#######################################################################
## Social Network Analysis
## Master in 'Data Science per il Welfare'
## prof. Antonio Calcagnì (antonio.calcagni@unipd.it)
#######################################################################


## CONTENTS ###########################################################
# (A) Import the data and create the graph
# (B) A few exploratory analyses
# (C) Exponential Random Graph model
#######################################################################


# Initial settings --------------------------------------------------------
rm(list=ls()); graphics.off()
setwd("~/MEGA/Lavoro_sync/Didattica/2023_2024/socNetwork_analysis/") #change it according to your local path!
library(igraph); library(ergm)



# (A) Import the data and create the graph --------------------------------
# Dataset description: The dataset contains information on conflicts among 66 world countries during the Cold War period.
# The dataset is structured as a matrix where each cell contains the number of conflicts registered from 1950 to 1985.

war = as.matrix(read.csv(file = "labs/data/war.txt",sep = " "))
head(war) #the original matrix contains counts
war = (war>0)*1 #transform the matrix back (so it contains boolean values)
diag(war)=0
x11(); lattice::levelplot(war)
# The observed matrix of co-occurrence is sparse.

# Note: The basic formulation of Exponential Random Graph Models (ERGMs) is primarily designed for unweighted networks. 
# To accomodate for weights, there are extensions of ERGMs that can handle weighted networks, such as 
# Generalized Exponential Random Graph Models (GERGMs).

# Create the undirected graph from the adj matrix
gwar = graph_from_adjacency_matrix(war, mode = 'undirected', weighted = NULL, diag=FALSE)
str(gwar)

gwarl = layout_with_fr(graph = gwar)
x11(); plot(gwar,layout=gwarl,vertex.label.font=2,vertex.size=15)
x11(); hist(degree(gwar),breaks = 10)

# There graph is not fully connected.
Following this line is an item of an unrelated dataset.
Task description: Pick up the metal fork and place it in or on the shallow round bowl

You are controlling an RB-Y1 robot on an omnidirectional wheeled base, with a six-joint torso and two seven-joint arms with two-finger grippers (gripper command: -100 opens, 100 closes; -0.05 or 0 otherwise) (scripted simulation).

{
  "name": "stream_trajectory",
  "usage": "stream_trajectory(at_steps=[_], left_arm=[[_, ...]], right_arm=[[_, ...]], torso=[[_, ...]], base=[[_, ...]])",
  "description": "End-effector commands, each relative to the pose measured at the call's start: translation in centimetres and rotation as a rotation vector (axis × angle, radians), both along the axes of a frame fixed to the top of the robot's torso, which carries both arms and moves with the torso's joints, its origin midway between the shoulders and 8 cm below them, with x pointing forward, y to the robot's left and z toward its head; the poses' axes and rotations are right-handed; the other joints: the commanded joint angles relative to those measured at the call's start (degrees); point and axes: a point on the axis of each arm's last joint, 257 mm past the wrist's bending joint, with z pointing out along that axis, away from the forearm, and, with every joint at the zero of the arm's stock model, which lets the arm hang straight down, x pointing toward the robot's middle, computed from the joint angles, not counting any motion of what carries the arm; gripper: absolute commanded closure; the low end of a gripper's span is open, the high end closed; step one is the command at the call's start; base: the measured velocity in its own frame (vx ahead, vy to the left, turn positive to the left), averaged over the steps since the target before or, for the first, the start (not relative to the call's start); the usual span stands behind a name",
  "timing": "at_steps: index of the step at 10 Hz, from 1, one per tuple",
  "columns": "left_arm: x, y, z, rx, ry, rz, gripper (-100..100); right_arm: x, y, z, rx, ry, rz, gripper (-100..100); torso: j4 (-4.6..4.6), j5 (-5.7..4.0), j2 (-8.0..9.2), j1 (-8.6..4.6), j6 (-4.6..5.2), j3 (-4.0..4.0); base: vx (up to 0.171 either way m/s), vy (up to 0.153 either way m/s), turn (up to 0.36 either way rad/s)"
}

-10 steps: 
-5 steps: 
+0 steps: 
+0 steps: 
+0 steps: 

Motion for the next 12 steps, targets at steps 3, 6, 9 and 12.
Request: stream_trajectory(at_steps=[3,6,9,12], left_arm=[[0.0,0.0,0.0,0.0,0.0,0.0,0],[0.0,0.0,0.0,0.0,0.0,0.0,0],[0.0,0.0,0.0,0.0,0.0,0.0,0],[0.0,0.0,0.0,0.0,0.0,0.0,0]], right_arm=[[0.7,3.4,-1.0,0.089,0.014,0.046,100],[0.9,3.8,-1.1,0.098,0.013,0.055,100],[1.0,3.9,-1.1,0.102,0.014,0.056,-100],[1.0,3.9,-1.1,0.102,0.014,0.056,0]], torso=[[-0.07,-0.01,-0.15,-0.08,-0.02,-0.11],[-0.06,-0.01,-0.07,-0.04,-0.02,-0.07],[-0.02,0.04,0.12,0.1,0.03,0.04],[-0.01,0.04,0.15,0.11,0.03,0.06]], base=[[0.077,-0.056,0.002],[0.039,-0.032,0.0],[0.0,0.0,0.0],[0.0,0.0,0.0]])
Indeed, there are countries that show no connections/conflicts with the others.
# We can therefore decide to prune the graph by removing vertices with no edges.
iid = which(degree(gwar)<1)
gwar = delete_vertices(gwar,iid)

is_connected(gwar) #the network is still not connected
any_multiple(gwar) #no multiple connections
any_loop(gwar) #no loops
# Then, the graph gwar is saidto be 'simple'.
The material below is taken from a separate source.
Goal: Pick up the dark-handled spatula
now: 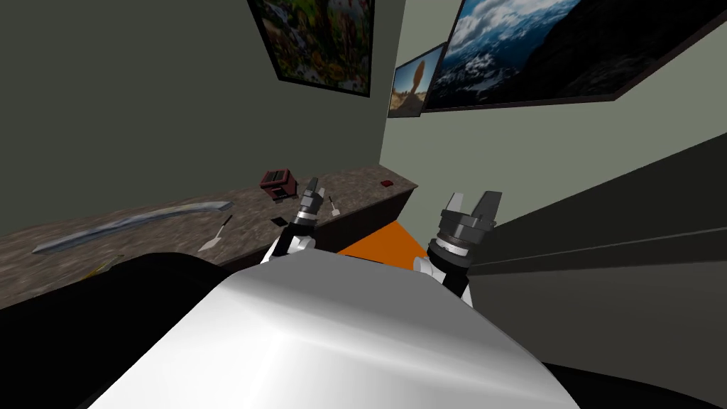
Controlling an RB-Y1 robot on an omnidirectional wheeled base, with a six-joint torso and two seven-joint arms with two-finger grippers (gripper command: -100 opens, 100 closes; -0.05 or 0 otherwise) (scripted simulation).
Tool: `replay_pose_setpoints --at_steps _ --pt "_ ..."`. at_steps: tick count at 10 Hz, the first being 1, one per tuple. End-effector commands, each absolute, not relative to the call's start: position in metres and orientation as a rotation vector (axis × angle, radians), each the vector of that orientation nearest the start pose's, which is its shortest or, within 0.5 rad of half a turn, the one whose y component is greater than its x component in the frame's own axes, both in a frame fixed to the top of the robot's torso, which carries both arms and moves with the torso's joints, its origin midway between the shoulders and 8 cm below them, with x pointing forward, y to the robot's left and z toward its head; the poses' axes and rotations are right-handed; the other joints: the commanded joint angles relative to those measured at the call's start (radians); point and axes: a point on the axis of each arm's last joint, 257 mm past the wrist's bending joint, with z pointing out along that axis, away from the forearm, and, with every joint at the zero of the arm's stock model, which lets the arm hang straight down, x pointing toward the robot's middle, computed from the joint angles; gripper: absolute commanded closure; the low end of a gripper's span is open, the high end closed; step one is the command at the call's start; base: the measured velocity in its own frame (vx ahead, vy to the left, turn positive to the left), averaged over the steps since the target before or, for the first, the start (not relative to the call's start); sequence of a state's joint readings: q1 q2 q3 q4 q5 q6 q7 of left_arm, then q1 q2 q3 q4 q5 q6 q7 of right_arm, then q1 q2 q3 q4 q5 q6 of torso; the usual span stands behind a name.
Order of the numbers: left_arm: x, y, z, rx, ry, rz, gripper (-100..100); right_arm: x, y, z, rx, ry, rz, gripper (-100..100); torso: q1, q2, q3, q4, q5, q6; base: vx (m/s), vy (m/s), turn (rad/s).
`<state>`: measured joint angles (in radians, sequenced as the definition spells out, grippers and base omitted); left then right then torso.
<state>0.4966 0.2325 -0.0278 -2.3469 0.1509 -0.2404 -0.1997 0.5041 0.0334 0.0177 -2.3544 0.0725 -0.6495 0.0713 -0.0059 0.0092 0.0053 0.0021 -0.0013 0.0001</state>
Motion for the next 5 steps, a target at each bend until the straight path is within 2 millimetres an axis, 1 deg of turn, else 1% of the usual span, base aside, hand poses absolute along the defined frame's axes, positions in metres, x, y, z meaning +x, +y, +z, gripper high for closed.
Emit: replay_pose_setpoints --at_steps 1,2,3,4,5 --pt "0.379 0.263 -0.011 -0.640 0.976 -1.182 -100 0.300 -0.259 0.080 0.437 0.488 1.246 0 0.000 0.000 0.000 0.000 0.000 0.000 -0.088 -0.057 -0.003" --pt "0.386 0.264 -0.024 -0.645 1.035 -1.158 -100 0.300 -0.259 0.080 0.437 0.488 1.246 0 0.002 -0.002 -0.001 0.000 0.000 0.000 -0.074 -0.042 -0.017" --pt "0.392 0.266 -0.034 -0.649 1.083 -1.137 -100 0.300 -0.259 0.080 0.437 0.488 1.246 0 0.003 -0.003 -0.002 -0.001 0.001 0.000 -0.115 -0.082 -0.041" --pt "0.393 0.265 -0.037 -0.645 1.100 -1.131 -100 0.300 -0.259 0.080 0.437 0.488 1.246 0 0.001 -0.002 -0.001 0.000 0.000 0.000 -0.088 -0.068 -0.009" --pt "0.399 0.267 -0.048 -0.646 1.156 -1.105 -100 0.300 -0.259 0.080 0.437 0.488 1.246 0 0.002 -0.003 -0.002 -0.001 0.000 0.000 -0.078 -0.067 -0.026"
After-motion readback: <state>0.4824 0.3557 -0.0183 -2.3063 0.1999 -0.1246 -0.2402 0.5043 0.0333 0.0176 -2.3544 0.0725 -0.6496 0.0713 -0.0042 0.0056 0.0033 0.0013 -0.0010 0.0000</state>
# (B) A few exploratory analyses ------------------------------------------

# We can run a clique-based analysis and look for 2- and 3-maximal cliques of conflicts
out = sapply(max_cliques(gwar),length) 
table(out) #how many maximal cliques

mcl3 = max_cliques(gwar)[out==3] #retrieve cliques with maximal size 3
mcl2 = max_cliques(gwar)[out==2] #retrieve cliques with maximal size 3

x11(); par(mfrow=c(1,2))

# Plot 2-cliques
V(gwar)$color = rep("lightblue",vcount(gwar))
V(gwar)$color[unlist(mcl2)] = "orange" 
gwarl = layout_with_fr(graph = gwar)
plot(gwar,layout=gwarl,vertex.label.font=2,vertex.size=15,main="2-cliques")

# Plot 3-cliques
V(gwar)$color = rep("lightblue",vcount(gwar))
V(gwar)$color[unlist(mcl3)] = "red" 
plot(gwar,layout=gwarl,vertex.label.font=2,vertex.size=15,main="3-cliques")
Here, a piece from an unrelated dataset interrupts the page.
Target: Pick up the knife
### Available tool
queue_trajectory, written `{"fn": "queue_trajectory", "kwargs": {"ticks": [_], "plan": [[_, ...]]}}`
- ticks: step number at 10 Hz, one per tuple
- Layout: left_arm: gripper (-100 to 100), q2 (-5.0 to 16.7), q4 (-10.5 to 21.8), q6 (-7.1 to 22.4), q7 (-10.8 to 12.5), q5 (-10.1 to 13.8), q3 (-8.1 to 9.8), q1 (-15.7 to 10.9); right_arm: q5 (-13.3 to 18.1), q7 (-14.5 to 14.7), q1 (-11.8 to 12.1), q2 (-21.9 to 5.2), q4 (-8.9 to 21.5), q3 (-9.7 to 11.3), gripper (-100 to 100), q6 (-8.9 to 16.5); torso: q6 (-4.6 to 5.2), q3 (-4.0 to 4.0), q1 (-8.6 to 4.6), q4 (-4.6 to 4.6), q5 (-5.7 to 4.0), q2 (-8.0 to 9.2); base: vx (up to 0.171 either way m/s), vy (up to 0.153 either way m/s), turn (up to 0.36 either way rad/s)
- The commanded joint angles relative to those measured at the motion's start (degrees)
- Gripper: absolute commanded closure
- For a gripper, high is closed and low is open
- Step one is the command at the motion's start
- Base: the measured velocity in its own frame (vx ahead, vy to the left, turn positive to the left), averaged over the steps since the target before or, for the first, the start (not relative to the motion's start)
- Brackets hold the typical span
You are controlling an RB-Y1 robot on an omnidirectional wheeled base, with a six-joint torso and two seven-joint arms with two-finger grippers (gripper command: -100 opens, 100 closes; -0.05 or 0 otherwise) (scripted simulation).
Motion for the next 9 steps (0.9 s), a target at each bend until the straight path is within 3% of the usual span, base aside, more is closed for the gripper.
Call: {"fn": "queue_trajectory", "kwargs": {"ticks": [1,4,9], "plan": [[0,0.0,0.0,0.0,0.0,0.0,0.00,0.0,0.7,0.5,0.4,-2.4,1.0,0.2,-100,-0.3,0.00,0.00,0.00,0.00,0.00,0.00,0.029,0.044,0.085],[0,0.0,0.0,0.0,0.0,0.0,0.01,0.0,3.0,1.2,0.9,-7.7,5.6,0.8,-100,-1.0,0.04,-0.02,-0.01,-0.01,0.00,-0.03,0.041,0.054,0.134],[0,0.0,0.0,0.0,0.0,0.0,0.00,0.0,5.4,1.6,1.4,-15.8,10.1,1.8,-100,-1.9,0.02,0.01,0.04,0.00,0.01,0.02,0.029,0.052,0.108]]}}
# We can improve the graphical representation by adding those nodes
# that show a high level of centrality
btw = betweenness(graph = gwar)
sort(btw,decreasing = TRUE) #as expected, USA and USR are those countries with higher level of betweeness
iid = as.numeric(V(gwar)[c("USA","USR")])
V(gwar)$color[iid] = "gray" 
x11(); plot(gwar,layout=gwarl,vertex.label.font=2,vertex.size=15,main="3-cliques")

# Global and local transitivity
transitivity(graph = gwar,type = "global")
transitivity(graph = gwar,type = "local",vids = iid) #using the previously identified central nodes

# Looking for communities
gwar_cl = cluster_louvain(graph = gwar)
x11(); plot(gwar_cl,gwar,layout=gwarl,vertex.label.font=2,vertex.size=15)
modularity(gwar_cl)

max(gwar_cl$membership) 
# Too many communities? Let's try another method:

gwar_cl2 = cluster_infomap(graph = gwar)
x11(); plot(gwar_cl2,gwar,layout=gwarl,vertex.label.font=2,vertex.size=15)
modularity(gwar_cl2)
max(gwar_cl2$membership) 

# Is the number of communities not a random result?
# Use the Erdos-Renyi graph as null model
set.seed(121)
B=1000; x=matrix(nrow=B,ncol = 1)
for(b in 1:B){
  gb = sample_gnm(n = vcount(gwar),m = ecount(gwar),directed = FALSE,loops = FALSE)
  x[b] = max(cluster_louvain(graph = gb)$membership)
}
x11(); plot(table(x),type="h",bty="n")
summary(x)
sum(x>=8)/B #Prob of the observed statistic under the null distribution



# (C) Exponential Random Graph model --------------------------------------
# User's guide: https://cran.r-project.org/web/packages/ergm/vignettes/ergm.pdf
# A list of newtork statistics (eg: triangles, k-stars,..) that can be used in the 'ergm'
# library can be found here: https://cran.r-project.org/web/packages/ergm/vignettes/ergm-term-crossRef.html

# Let's start by visualizing again the network 'war'
x11(); plot(gwar,layout=gwarl,vertex.label.font=2,vertex.size=15)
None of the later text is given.